__Problem__: Your reply must contain exactly the lines running from the one with "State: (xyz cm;" to the last line of the entries below, both included, and no other lines.

Dataset records
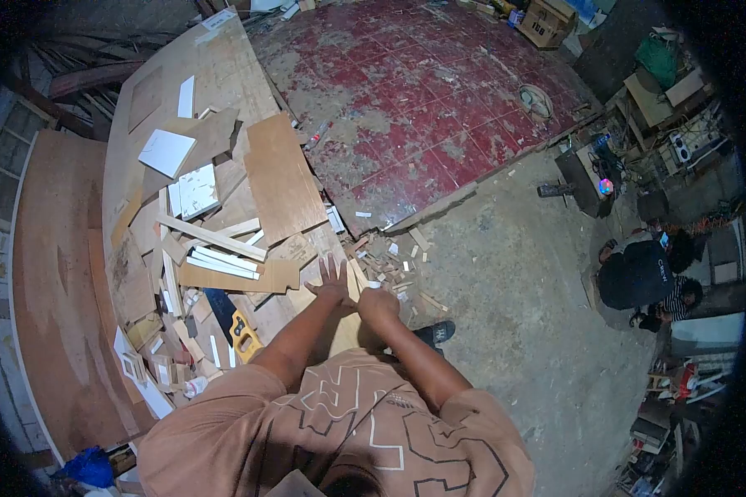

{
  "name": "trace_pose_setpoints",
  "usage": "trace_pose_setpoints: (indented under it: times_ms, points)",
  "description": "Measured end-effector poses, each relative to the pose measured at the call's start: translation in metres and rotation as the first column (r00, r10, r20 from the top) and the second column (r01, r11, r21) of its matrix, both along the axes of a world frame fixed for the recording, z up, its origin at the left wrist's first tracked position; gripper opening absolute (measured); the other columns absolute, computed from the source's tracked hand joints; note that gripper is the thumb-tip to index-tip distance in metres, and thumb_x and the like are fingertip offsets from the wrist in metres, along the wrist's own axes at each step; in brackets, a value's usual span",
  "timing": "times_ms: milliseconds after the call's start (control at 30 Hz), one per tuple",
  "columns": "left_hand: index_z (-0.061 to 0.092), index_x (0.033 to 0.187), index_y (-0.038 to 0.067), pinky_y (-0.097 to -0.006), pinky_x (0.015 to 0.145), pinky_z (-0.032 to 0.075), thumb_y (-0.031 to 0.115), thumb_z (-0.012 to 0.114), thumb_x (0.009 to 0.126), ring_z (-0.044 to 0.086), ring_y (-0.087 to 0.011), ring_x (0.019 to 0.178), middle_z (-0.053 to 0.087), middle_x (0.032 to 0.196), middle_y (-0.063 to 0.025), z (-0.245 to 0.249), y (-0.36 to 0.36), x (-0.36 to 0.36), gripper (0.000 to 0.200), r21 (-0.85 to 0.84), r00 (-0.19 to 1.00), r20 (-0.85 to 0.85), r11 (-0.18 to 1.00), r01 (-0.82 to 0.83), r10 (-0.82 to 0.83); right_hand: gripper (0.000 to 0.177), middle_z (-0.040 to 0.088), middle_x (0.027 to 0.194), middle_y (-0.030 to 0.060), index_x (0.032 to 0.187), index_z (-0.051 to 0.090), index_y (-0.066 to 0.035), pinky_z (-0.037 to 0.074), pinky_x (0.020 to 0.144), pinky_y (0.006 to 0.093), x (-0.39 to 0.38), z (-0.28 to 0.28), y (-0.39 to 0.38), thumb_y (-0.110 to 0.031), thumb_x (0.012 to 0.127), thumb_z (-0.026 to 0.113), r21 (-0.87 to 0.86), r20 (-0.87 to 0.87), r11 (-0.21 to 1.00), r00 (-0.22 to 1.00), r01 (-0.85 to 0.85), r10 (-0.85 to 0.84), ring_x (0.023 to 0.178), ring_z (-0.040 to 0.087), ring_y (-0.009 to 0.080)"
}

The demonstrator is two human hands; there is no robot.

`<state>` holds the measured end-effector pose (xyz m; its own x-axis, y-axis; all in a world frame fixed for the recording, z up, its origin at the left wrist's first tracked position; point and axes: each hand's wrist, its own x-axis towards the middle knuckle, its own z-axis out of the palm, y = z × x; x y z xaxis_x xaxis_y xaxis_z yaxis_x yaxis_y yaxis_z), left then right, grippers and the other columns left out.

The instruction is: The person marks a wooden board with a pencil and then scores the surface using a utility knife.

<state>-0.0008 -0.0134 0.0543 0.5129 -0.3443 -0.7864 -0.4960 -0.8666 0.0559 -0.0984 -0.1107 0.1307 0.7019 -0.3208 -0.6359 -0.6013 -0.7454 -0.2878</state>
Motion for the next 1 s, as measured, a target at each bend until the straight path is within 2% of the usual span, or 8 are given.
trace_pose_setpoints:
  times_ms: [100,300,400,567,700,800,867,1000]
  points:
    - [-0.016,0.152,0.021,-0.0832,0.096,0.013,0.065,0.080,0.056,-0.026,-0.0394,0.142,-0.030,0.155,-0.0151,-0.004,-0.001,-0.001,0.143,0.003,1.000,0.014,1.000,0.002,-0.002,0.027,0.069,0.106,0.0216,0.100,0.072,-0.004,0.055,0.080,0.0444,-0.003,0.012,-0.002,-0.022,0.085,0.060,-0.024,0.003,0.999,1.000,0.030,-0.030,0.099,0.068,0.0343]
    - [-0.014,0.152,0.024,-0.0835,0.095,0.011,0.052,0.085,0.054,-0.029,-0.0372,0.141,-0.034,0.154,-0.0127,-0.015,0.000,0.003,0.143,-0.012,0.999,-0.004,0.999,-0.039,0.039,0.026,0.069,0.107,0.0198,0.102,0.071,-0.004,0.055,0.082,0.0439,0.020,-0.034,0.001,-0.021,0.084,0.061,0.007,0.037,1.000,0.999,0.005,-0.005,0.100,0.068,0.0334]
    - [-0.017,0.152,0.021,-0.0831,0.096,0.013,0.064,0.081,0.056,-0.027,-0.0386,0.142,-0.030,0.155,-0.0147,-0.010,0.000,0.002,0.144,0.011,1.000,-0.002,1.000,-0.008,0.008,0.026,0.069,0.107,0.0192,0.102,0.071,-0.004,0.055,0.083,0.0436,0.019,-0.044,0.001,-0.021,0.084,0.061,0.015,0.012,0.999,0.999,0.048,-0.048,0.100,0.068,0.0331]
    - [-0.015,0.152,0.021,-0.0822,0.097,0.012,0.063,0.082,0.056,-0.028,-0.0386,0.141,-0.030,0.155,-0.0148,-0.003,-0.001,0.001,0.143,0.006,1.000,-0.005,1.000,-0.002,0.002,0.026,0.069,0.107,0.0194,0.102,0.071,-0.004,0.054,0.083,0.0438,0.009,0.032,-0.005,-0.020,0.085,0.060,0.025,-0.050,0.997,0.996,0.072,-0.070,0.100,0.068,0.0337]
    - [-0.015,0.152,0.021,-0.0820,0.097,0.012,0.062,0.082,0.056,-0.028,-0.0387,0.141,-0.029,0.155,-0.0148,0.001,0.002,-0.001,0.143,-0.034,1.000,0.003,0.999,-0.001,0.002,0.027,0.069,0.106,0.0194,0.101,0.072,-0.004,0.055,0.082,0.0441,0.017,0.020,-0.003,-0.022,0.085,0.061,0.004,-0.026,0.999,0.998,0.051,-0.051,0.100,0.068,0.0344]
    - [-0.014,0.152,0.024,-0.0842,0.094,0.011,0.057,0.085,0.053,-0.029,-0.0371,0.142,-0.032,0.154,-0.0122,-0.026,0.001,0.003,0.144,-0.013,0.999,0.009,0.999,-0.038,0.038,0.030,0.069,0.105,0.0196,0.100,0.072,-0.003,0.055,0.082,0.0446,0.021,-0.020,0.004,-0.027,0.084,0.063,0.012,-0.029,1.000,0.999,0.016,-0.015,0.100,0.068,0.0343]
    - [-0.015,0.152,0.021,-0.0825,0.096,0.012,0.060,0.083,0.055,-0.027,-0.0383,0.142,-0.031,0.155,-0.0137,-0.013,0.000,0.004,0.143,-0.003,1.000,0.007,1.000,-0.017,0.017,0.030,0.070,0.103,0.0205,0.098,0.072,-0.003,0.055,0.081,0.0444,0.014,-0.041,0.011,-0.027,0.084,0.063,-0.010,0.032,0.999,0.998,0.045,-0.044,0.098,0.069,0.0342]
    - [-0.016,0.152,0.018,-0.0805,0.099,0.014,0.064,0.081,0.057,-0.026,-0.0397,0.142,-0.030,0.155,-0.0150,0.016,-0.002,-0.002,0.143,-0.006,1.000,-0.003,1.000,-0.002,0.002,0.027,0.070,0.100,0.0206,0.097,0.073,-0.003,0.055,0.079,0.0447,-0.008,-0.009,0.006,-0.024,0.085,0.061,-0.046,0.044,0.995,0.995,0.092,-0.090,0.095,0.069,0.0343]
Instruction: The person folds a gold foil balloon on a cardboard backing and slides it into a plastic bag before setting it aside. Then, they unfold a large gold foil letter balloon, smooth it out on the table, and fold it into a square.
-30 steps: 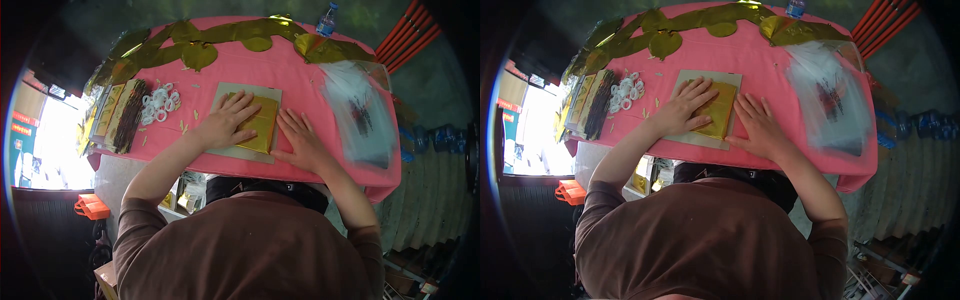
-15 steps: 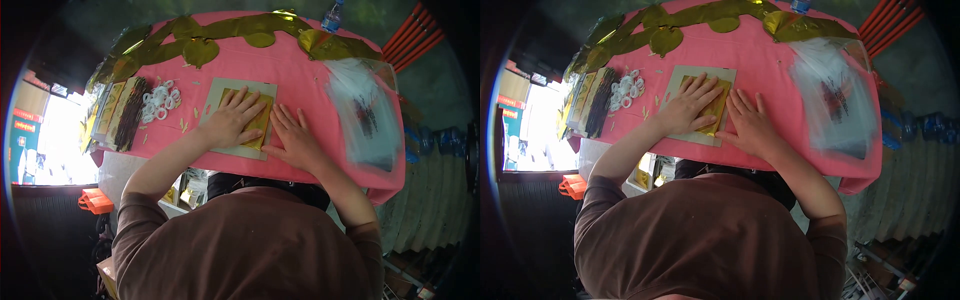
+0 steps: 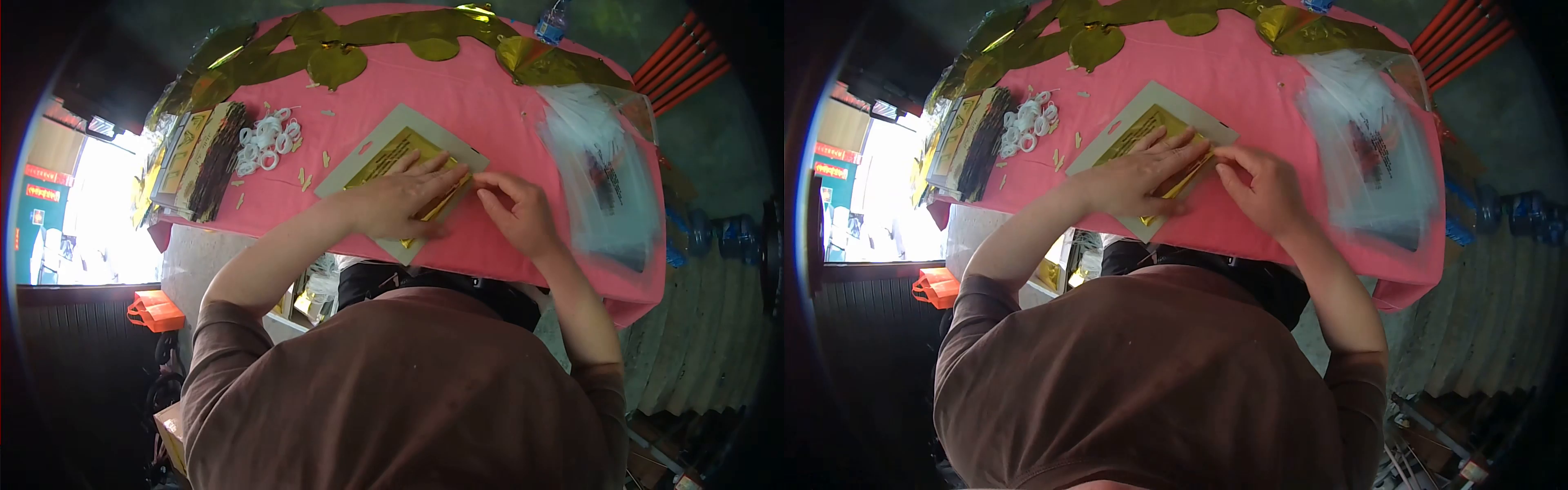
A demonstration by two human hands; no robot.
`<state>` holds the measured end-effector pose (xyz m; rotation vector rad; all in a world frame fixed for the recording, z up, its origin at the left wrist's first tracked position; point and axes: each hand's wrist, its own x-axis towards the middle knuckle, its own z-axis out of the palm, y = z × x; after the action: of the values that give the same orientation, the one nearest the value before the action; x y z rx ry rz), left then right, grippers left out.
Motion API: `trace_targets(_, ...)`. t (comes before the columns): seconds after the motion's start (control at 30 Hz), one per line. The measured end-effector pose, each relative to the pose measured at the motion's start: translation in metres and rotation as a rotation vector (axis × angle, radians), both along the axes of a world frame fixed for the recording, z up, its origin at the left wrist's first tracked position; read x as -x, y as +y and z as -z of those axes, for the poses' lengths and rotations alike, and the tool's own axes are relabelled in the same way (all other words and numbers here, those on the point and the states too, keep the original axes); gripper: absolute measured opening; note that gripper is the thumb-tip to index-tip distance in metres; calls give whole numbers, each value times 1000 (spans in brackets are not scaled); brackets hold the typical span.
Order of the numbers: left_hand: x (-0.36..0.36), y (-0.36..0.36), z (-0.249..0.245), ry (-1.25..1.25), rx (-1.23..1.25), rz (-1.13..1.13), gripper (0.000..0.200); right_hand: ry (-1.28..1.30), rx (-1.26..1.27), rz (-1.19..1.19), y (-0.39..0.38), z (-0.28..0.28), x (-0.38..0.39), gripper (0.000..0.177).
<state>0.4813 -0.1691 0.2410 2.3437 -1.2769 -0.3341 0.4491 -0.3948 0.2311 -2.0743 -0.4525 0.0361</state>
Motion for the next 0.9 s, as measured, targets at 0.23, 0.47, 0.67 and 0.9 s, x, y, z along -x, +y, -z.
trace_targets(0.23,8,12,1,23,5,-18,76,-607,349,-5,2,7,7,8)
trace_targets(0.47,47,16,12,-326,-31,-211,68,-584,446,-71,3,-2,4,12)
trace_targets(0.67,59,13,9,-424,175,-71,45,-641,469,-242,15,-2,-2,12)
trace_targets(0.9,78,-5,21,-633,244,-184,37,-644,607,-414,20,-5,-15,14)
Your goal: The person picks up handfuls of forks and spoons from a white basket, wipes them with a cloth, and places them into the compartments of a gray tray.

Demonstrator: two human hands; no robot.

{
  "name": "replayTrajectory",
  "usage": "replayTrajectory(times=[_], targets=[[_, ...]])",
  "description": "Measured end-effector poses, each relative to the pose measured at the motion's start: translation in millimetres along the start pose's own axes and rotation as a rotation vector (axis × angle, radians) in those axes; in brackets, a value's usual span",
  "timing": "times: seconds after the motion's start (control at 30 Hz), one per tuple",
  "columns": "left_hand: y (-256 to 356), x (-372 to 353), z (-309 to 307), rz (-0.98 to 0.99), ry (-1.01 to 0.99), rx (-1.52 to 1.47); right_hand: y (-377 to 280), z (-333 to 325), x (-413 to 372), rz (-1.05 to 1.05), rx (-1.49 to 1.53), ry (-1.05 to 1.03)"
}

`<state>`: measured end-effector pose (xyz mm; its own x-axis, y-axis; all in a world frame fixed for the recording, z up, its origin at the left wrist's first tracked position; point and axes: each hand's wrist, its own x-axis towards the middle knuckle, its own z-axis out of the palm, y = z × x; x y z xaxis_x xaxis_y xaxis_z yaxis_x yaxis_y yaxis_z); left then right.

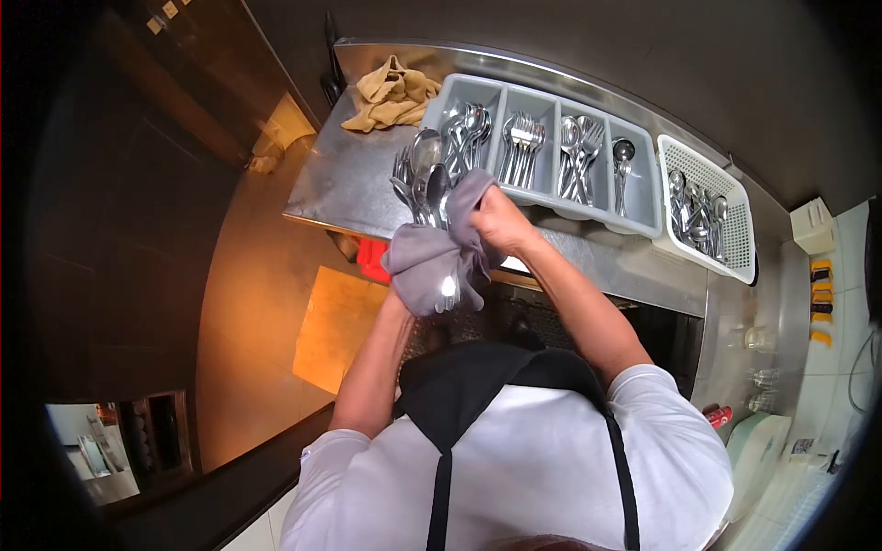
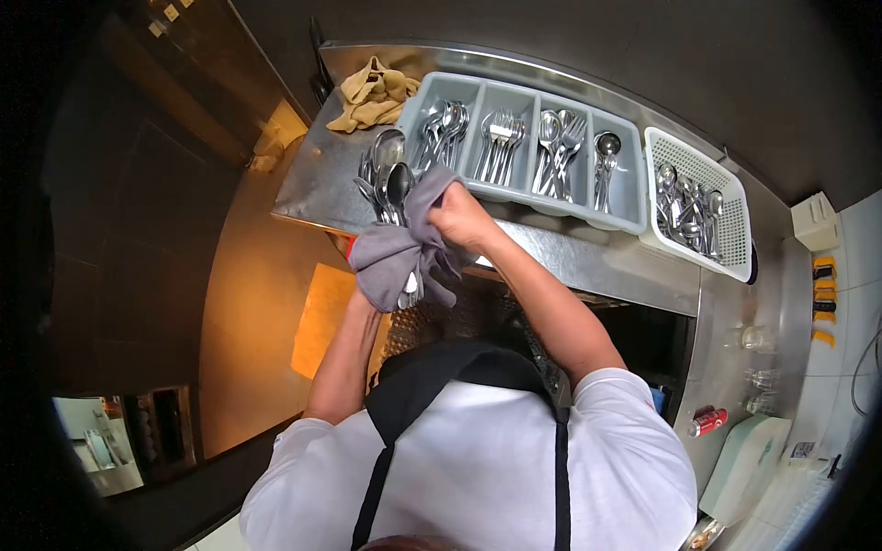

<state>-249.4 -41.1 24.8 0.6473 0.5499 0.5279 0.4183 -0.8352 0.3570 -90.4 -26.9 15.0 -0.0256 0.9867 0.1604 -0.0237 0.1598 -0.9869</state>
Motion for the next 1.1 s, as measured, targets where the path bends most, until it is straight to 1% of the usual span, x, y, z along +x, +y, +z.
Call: replayTrajectory(times=[0.03,0.07,0.1,0.13,0.17,0.23,0.27,0.3,0.37,0.4,0.5,0.53,0.57,0.63,0.67,0.7,0.73,0.77,0.8,0.83,0.9,0.97,1.0,1.03,1.1], targets=[[1,-1,1,0.045,0.008,0.035,0,0,0,-0.044,-0.086,0.014],[-3,-4,-1,0.033,-0.007,-0.119,-1,-2,3,-0.093,-0.171,0.03],[-6,-8,4,-0.003,0.052,-0.205,-2,-7,9,-0.145,-0.258,0.049],[-8,-15,14,-0.037,0.11,-0.295,1,-13,14,-0.293,-0.407,0.117],[-9,-21,24,-0.072,0.166,-0.39,4,-19,16,-0.236,-0.398,0.191],[-5,-21,27,-0.081,0.166,-0.368,3,-22,16,-0.123,-0.375,0.338],[-5,-22,28,-0.089,0.169,-0.352,4,-17,10,-0.059,-0.289,0.38],[-5,-22,27,-0.098,0.176,-0.334,10,-7,1,-0.09,-0.277,0.371],[-8,-14,21,-0.12,-0.058,-0.114,24,8,-14,-0.153,-0.258,0.349],[-7,-11,18,-0.131,-0.174,-0.005,20,0,-16,-0.187,-0.315,0.214],[-2,-4,14,-0.095,-0.15,-0.183,-2,-14,-10,0.323,0.126,0.364],[-1,-3,15,-0.086,-0.067,-0.224,7,-22,-10,0.252,0.006,0.341],[1,-3,18,-0.076,0.019,-0.265,10,-20,-14,0.22,-0.013,0.297],[-3,-2,28,-0.068,0.047,-0.317,5,-7,-30,0.166,-0.059,0.205],[-12,-1,35,-0.069,-0.015,-0.323,2,-7,-34,0.068,-0.127,0.219],[-17,1,38,-0.069,-0.076,-0.324,-2,-10,-31,0.139,-0.065,0.247],[-15,4,36,-0.007,-0.061,-0.042,-5,-17,-23,0.208,0.0,0.277],[-14,4,37,0.031,0.01,-0.067,-7,-25,-15,0.276,0.068,0.312],[-13,5,38,0.071,0.08,-0.094,14,-40,-4,0.386,0.244,0.338],[-11,7,39,0.111,0.151,-0.121,59,-65,7,0.419,0.184,0.256],[-2,10,30,0.029,0.149,-0.355,21,-48,-6,0.35,0.351,0.328],[1,12,29,0.033,0.132,-0.382,20,-43,-20,0.243,0.307,0.193],[-1,14,30,0.082,0.111,-0.29,12,-42,-24,0.101,0.108,0.102],[0,14,30,0.133,0.084,-0.197,10,-41,-27,0.098,0.094,0.07],[11,19,20,0.027,-0.048,-0.127,6,-41,-29,0.079,0.065,0.015]])
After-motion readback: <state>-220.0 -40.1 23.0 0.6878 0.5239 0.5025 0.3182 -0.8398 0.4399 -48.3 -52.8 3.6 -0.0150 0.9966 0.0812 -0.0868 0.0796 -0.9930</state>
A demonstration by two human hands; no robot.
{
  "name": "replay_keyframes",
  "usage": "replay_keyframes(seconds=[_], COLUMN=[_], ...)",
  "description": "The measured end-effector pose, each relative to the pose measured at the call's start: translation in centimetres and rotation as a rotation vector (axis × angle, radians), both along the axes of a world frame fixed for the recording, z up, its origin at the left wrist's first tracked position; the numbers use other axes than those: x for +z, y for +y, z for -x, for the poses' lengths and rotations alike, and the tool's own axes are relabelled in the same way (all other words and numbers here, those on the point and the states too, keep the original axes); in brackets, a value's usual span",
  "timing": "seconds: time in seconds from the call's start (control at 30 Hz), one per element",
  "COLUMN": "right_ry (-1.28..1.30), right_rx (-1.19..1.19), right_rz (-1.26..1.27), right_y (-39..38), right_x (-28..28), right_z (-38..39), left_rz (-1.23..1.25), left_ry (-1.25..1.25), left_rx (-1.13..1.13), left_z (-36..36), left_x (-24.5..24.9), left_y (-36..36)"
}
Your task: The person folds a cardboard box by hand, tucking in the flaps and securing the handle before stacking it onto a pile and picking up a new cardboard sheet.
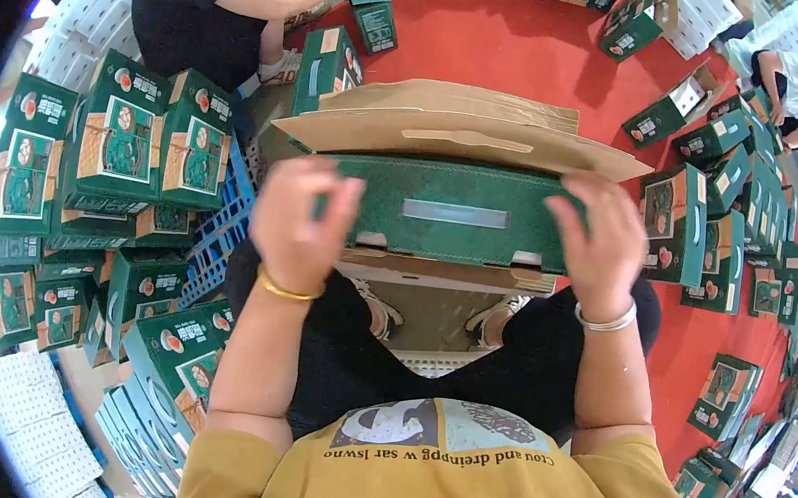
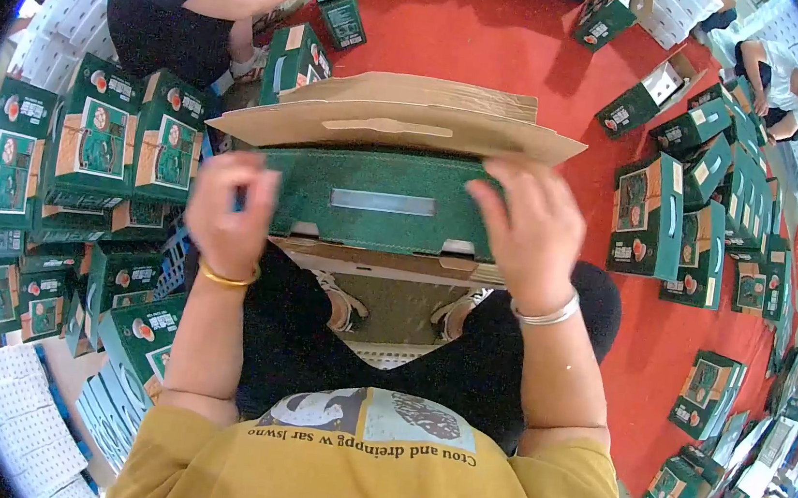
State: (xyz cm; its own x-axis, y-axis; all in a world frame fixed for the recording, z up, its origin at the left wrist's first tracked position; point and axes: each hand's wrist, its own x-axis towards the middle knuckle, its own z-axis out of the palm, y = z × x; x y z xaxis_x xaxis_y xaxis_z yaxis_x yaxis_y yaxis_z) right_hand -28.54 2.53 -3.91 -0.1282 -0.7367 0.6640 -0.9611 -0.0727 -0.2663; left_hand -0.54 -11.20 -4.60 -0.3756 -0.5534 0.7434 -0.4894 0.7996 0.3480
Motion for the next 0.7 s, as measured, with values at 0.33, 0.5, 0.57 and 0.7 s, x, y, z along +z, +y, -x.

__Expected answer__:
State: (xyz cm; its own x-axis, y-axis; all in a world frame fixed for the recording, z up, its origin at the left wrist's first tracked position; point and axes: each hand's wrist, its own x-axis towards the middle knuckle, its own z-axis out of the palm, y = z × x; x y z xaxis_x xaxis_y xaxis_z yaxis_x yaxis_y yaxis_z) right_hand -28.54 2.53 -3.91 -0.1282 -0.7367 0.6640 -0.9611 -0.0727 -0.2663; left_hand -0.54 -11.20 -4.60 -0.3756 -0.5534 0.7434 -0.4894 0.7996 0.3480
Motion for the next 0.7 s, as measured, with values at 0.33, 0.5, 0.57 and 0.7 s, x, y, z along +z, +y, -x.

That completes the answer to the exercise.